• Required action: Collect all lines below with the string "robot".

• Exercise data:
= Beginning of Section =
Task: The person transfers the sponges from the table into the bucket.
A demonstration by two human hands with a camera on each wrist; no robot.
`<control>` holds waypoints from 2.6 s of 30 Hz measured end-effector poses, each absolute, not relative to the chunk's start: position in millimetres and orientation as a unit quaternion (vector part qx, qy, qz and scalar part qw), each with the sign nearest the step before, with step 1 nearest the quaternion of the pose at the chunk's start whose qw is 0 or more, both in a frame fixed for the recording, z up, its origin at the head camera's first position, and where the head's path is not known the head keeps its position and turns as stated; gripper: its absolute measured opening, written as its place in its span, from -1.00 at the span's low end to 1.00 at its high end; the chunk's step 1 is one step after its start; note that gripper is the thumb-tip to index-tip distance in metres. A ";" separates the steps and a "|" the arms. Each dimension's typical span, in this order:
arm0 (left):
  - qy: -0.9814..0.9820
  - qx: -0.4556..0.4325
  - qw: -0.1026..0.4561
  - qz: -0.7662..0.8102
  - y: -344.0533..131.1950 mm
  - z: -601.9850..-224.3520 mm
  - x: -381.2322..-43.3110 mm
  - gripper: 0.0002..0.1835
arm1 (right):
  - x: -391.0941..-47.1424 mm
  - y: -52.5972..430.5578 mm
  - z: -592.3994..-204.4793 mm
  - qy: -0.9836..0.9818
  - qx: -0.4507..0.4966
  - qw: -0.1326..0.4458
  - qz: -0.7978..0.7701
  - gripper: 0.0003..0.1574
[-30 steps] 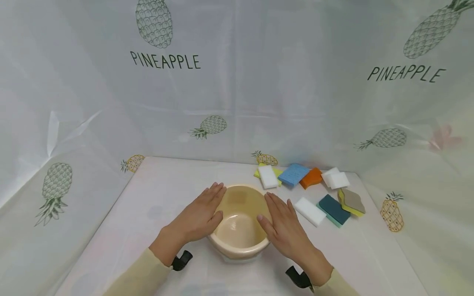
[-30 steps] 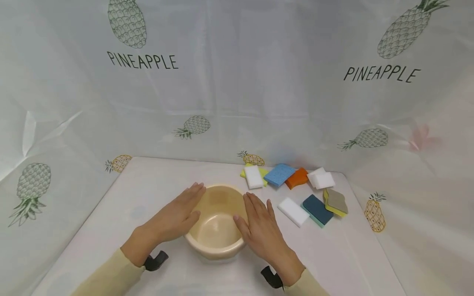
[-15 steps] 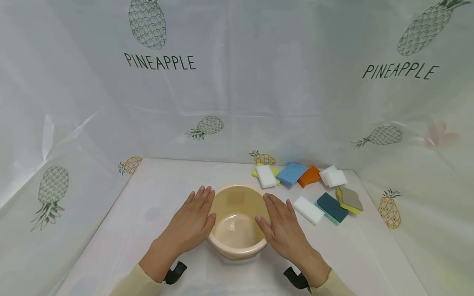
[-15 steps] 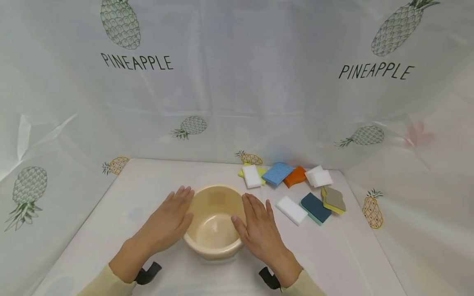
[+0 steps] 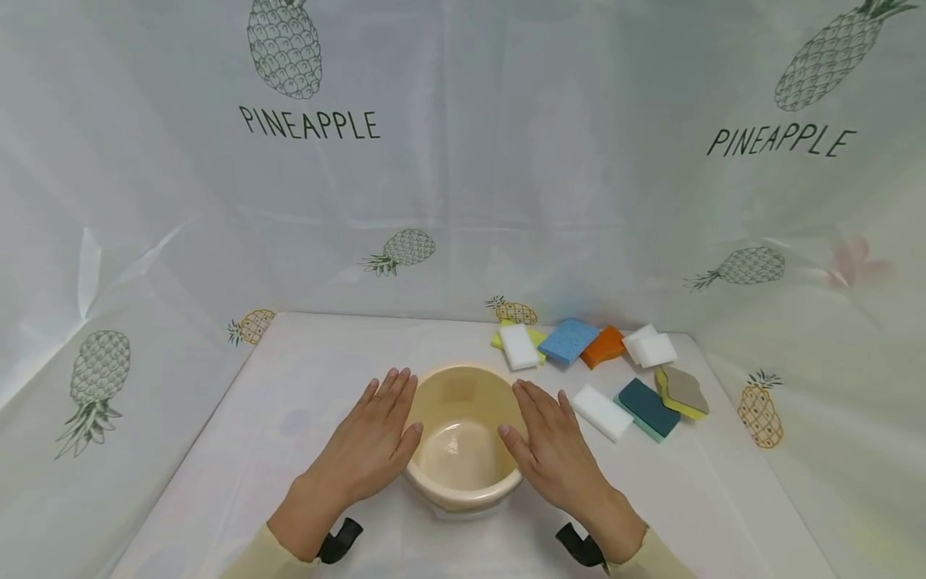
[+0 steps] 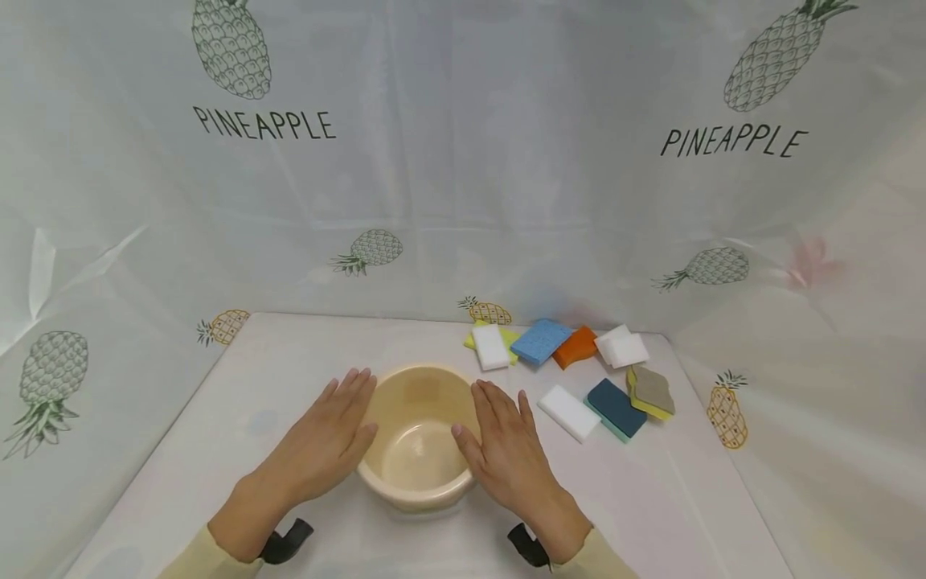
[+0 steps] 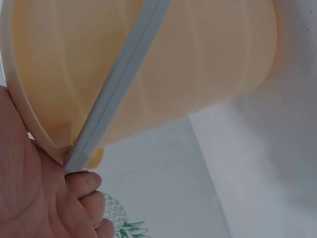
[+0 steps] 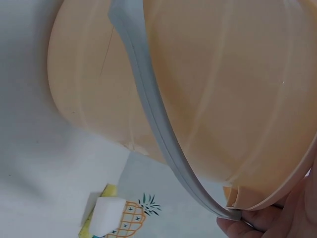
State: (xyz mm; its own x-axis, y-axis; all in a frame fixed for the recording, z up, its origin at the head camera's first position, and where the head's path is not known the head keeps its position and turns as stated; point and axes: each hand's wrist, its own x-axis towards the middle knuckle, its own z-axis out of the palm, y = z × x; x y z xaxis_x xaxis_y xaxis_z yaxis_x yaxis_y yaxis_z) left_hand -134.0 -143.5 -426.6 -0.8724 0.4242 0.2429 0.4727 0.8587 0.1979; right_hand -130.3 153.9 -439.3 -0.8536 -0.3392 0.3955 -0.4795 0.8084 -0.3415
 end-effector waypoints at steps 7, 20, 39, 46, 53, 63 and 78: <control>-0.959 -0.231 0.085 -0.139 -142.5 -428.9 -132.8 -0.29 | -128.6 154.3 -440.5 -0.938 0.217 0.152 0.224 -0.16; -0.960 -0.228 0.086 -0.139 -143.4 -430.4 -131.7 -0.29 | -129.4 156.2 -443.4 -0.934 0.221 0.173 0.219 -0.20; -0.957 -0.237 0.082 -0.146 -144.0 -427.9 -134.0 -0.28 | -143.9 195.4 -449.6 -0.933 0.191 0.209 0.221 -0.40; -0.957 -0.238 0.085 -0.145 -143.2 -426.9 -133.8 -0.28 | -162.2 241.7 -459.0 -0.942 0.172 0.248 0.150 -0.35; -0.956 -0.246 0.081 -0.135 -143.5 -426.1 -135.4 -0.28 | -175.3 289.7 -476.2 -0.948 0.173 0.256 0.070 -0.25; -0.955 -0.254 0.059 -0.143 -144.0 -424.6 -138.6 -0.27 | -183.5 316.9 -493.1 -0.961 0.168 0.218 0.018 -0.19; -0.955 -0.251 0.061 -0.145 -143.0 -425.3 -139.1 -0.28 | -191.7 331.9 -513.6 -0.960 0.181 0.211 -0.035 -0.26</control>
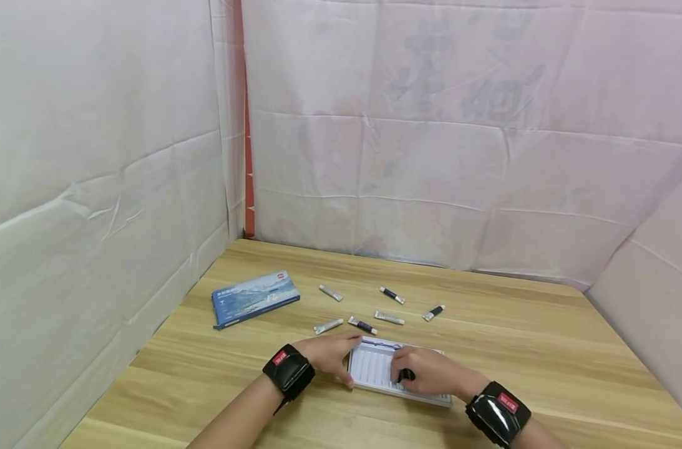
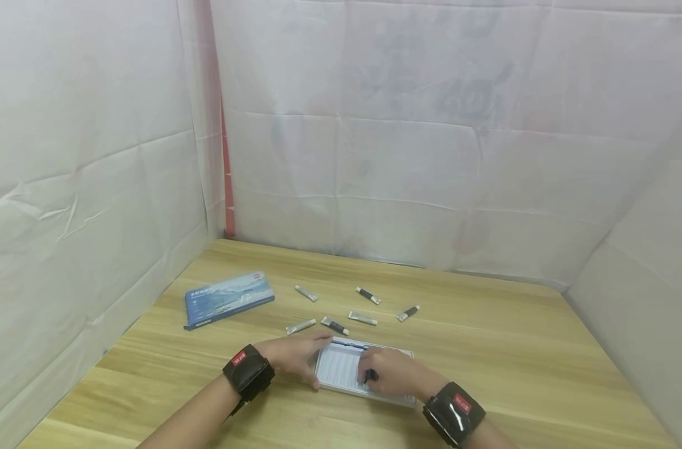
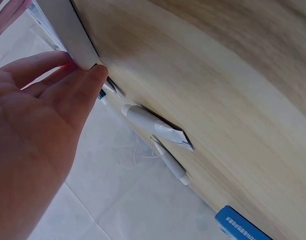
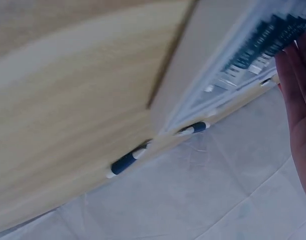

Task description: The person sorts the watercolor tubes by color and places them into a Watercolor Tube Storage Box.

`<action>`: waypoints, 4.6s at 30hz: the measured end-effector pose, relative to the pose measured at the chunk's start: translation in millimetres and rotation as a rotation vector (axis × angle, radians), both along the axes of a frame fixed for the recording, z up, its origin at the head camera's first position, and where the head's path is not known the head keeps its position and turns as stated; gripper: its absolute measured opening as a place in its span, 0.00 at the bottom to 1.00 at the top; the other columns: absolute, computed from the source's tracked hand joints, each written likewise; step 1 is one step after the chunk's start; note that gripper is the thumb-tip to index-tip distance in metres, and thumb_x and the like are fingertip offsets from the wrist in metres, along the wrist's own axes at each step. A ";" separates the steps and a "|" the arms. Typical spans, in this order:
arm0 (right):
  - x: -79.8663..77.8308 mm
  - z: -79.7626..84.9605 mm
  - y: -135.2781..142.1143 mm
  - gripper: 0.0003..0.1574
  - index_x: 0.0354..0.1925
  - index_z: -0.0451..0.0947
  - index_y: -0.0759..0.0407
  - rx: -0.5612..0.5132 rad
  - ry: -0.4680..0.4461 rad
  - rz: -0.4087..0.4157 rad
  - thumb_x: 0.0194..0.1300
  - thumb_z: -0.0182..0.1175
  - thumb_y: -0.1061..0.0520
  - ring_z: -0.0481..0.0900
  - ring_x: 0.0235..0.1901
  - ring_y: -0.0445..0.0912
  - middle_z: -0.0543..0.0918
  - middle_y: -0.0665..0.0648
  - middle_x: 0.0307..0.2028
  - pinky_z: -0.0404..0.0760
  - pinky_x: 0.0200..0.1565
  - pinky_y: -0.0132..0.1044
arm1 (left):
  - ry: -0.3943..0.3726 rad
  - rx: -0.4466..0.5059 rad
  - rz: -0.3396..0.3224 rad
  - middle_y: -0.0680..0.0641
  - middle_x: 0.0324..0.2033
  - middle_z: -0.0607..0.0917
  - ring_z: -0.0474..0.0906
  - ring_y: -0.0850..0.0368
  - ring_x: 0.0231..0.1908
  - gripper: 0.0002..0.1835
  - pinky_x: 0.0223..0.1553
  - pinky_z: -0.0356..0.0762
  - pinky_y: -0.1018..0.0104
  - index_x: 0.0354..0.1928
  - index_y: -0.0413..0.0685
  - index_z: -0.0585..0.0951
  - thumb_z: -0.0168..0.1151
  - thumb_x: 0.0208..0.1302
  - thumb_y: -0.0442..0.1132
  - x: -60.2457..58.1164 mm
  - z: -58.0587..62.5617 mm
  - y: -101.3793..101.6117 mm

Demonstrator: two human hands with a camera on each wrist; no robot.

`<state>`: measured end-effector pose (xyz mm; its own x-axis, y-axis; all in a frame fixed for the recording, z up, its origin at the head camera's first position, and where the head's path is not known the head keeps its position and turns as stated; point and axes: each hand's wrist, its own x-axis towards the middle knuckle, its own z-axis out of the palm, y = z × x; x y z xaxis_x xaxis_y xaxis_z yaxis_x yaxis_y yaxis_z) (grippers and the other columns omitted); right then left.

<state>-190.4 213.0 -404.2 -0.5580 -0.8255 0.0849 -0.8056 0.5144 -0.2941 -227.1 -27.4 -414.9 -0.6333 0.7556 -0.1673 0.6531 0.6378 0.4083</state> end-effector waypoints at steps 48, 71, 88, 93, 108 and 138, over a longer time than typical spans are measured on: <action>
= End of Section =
• Result:
A demonstration by two human hands with a camera on each wrist; no robot.
Demonstrator: two human hands with a camera on each wrist; no robot.

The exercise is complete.